When Steve Jobs was trying to lure John Sculley to be Apple’s CEO in the early 1980’s, he asked him, “Do you want to sell sugar water for the rest of your life, or do you want to come with me and change the world?” Sculley would achieve little at Apple, but Jobs would later make it the most valuable company on the planet.

But did Jobs actually change the world? Sure, he was amazingly successful, but would the world have been so different with a PC and no Macintosh? Android and no iPhone? Dreamworks and no Pixar? Something less, maybe. Still, it’s hard to argue that things would be profoundly different.

That’s not to diminish Jobs’ accomplishments, but they do seem to be more on the order of StarbucksHoward Schultz or Nike’s Phil Knight than they are of Einstein, Pasteur or even Edison. The truth is that what has passed for innovation over the last 20 or 30 years has been more focused on disrupting markets than changing the world. We need to do more.

Bill Gates believes that the central challenge of our time is climate change. To avoid a catastrophe, he says that we need to reduce global emissions 80% by 2050 and to zero by the end of the century. Given that we release 36 billion tons of COinto the atmosphere each year, that’s a very tall order.

Still, we are making important progress. Solar energy is expected to hit global grid parity by 2020 and reduce costs beyond that by about 20% for every doubling of capacity. New materials, such as perovskites, will keep progress going for the foreseeable future.
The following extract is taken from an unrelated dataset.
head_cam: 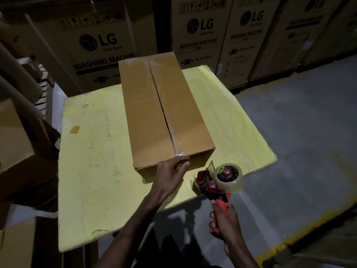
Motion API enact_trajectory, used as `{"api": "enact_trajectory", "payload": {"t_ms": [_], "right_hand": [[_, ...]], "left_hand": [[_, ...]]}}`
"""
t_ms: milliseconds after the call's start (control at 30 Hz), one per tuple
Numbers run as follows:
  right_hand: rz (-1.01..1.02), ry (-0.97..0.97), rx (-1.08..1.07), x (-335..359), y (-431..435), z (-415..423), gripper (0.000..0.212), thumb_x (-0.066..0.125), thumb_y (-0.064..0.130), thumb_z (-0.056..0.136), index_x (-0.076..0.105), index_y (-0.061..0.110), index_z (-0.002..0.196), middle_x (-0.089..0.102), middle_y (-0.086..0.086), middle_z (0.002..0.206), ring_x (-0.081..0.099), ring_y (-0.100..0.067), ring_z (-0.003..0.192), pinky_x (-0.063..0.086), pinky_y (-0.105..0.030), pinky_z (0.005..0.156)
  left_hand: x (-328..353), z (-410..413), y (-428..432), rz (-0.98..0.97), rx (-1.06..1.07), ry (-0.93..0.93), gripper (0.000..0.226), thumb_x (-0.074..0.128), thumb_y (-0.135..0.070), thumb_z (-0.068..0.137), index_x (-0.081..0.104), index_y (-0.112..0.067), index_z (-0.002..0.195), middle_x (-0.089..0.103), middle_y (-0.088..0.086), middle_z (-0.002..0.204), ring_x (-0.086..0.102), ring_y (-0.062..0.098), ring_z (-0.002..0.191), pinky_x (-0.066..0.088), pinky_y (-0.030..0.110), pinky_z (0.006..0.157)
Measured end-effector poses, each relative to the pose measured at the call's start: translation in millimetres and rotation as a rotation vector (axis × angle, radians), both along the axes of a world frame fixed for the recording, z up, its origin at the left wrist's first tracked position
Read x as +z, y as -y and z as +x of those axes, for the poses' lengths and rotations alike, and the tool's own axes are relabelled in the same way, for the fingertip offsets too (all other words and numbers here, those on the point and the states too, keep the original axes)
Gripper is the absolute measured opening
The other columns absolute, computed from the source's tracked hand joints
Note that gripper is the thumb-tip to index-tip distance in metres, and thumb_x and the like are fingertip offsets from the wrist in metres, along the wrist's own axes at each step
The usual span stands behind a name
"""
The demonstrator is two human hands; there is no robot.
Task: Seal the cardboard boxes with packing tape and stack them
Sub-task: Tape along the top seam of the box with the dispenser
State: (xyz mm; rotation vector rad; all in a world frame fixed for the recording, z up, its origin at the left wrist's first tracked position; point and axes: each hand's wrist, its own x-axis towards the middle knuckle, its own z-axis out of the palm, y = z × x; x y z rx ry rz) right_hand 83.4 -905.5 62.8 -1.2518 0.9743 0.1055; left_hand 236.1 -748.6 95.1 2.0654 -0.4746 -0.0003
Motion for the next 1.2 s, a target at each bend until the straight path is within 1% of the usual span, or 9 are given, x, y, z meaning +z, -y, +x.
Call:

Electric cars are set to outperform gas vehicles within the next ten years.

Yet even with the advances that have been made and others that are already underway, we still have some profound challenges. First is energy storage. The current technology, lithium-ion batteries, is nearing its theoretical limits. Some form of nuclear energy, either fusion or a much safer form of nuclear fission, will also be key to a clean energy future.

Most likely, we will need a combination of both to help make up for the times when the sun isn’t shining and the wind isn’t blowing. How do we do that? For the moment, nobody really knows. We need fundamental new discoveries to make it all work.

When Vice President Biden called for a Moonshot for Cancer last year, it was vastly more than the grieving of a powerful man mourning his recently deceased son. Biden had been consulting with top people in the oncology world and became convinced that a cure for cancer is truly within reach.

The new possibilities can be traced back to two long-term efforts supported by the federal government. The first was the Human Genome Project, which created a map of our DNA. The second, The Cancer Genome Atlas, began in 2005 and is creating a similar map for tumors, which will allows us to classify cancers based on their genetic makeup.

Advances like these have led to new treatments with enormous potential. One is targeted cancer therapy, which allows doctors to treat tumors based on DNA markers, rather than the organs in which they are found, like the breast or the prostate.